- _Task instructions_
The entries below are to be copied exactly, with nothing left out.

- _Data records_
'''
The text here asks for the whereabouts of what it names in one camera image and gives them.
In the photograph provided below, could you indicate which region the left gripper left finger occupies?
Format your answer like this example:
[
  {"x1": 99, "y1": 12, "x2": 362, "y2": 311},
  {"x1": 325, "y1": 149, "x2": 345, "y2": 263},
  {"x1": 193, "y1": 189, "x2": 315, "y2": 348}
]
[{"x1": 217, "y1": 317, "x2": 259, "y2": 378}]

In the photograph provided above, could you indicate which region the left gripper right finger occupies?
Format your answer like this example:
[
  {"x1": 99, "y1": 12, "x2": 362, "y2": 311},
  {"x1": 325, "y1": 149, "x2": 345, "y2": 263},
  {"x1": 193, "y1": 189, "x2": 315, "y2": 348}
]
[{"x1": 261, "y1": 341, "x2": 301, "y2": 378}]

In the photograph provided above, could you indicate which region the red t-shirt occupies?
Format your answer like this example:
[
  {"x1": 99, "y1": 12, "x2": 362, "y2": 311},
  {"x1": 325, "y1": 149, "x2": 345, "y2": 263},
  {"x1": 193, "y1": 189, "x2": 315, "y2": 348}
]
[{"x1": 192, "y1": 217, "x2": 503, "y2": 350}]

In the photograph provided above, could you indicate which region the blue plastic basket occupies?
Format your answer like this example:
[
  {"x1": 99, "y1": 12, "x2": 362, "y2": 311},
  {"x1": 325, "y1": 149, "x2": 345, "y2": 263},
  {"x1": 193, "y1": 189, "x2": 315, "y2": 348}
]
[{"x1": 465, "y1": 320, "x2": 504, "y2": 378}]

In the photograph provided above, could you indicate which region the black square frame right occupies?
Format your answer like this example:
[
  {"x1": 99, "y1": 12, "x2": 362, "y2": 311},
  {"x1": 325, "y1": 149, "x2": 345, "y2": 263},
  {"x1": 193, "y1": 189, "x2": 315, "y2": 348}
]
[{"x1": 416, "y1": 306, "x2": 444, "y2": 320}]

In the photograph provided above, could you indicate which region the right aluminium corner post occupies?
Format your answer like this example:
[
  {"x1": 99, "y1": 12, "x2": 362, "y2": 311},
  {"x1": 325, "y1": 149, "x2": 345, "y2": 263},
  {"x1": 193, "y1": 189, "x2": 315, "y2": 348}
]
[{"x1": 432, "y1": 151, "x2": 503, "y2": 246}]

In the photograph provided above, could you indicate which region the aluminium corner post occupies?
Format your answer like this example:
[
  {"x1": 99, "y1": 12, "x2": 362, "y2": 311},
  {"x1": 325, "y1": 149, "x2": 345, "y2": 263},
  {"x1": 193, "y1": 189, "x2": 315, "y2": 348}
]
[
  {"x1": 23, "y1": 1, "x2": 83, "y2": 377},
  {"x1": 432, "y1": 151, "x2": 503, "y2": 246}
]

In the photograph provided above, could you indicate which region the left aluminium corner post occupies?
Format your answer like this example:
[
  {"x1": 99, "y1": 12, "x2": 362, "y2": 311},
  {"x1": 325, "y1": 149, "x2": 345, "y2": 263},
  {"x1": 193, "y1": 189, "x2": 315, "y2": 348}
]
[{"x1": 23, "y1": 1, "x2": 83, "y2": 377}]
'''
- _Task result_
The text here asks for the whereabouts of what it names in one camera image and gives them.
In the photograph provided below, could you indicate which region the left gripper left finger occupies?
Format your answer like this example:
[
  {"x1": 99, "y1": 12, "x2": 362, "y2": 311},
  {"x1": 325, "y1": 149, "x2": 345, "y2": 263},
  {"x1": 193, "y1": 189, "x2": 315, "y2": 348}
]
[{"x1": 217, "y1": 317, "x2": 259, "y2": 378}]

In the photograph provided above, could you indicate which region the left gripper right finger occupies?
Format your answer like this example:
[
  {"x1": 99, "y1": 12, "x2": 362, "y2": 311},
  {"x1": 325, "y1": 149, "x2": 345, "y2": 263},
  {"x1": 193, "y1": 189, "x2": 315, "y2": 348}
]
[{"x1": 261, "y1": 341, "x2": 301, "y2": 378}]

In the photograph provided above, could you indicate which region the red t-shirt occupies?
Format your answer like this example:
[
  {"x1": 99, "y1": 12, "x2": 362, "y2": 311},
  {"x1": 325, "y1": 149, "x2": 345, "y2": 263},
  {"x1": 193, "y1": 189, "x2": 315, "y2": 348}
]
[{"x1": 192, "y1": 217, "x2": 503, "y2": 350}]

In the photograph provided above, could you indicate which region the blue plastic basket occupies?
Format your answer like this example:
[
  {"x1": 99, "y1": 12, "x2": 362, "y2": 311},
  {"x1": 325, "y1": 149, "x2": 345, "y2": 263},
  {"x1": 193, "y1": 189, "x2": 315, "y2": 348}
]
[{"x1": 465, "y1": 320, "x2": 504, "y2": 378}]

In the photograph provided above, could you indicate which region the black square frame right occupies?
Format your answer like this example:
[
  {"x1": 99, "y1": 12, "x2": 362, "y2": 311},
  {"x1": 325, "y1": 149, "x2": 345, "y2": 263},
  {"x1": 193, "y1": 189, "x2": 315, "y2": 348}
]
[{"x1": 416, "y1": 306, "x2": 444, "y2": 320}]

In the photograph provided above, could you indicate which region the right aluminium corner post occupies?
Format your answer like this example:
[
  {"x1": 99, "y1": 12, "x2": 362, "y2": 311},
  {"x1": 325, "y1": 149, "x2": 345, "y2": 263},
  {"x1": 193, "y1": 189, "x2": 315, "y2": 348}
]
[{"x1": 432, "y1": 151, "x2": 503, "y2": 246}]

In the photograph provided above, could you indicate which region the aluminium corner post occupies?
Format your answer like this example:
[
  {"x1": 99, "y1": 12, "x2": 362, "y2": 311},
  {"x1": 325, "y1": 149, "x2": 345, "y2": 263},
  {"x1": 193, "y1": 189, "x2": 315, "y2": 348}
]
[
  {"x1": 23, "y1": 1, "x2": 83, "y2": 377},
  {"x1": 432, "y1": 151, "x2": 503, "y2": 246}
]

In the photograph provided above, could you indicate which region the left aluminium corner post occupies?
Format your answer like this example:
[
  {"x1": 99, "y1": 12, "x2": 362, "y2": 311},
  {"x1": 325, "y1": 149, "x2": 345, "y2": 263},
  {"x1": 193, "y1": 189, "x2": 315, "y2": 348}
]
[{"x1": 23, "y1": 1, "x2": 83, "y2": 377}]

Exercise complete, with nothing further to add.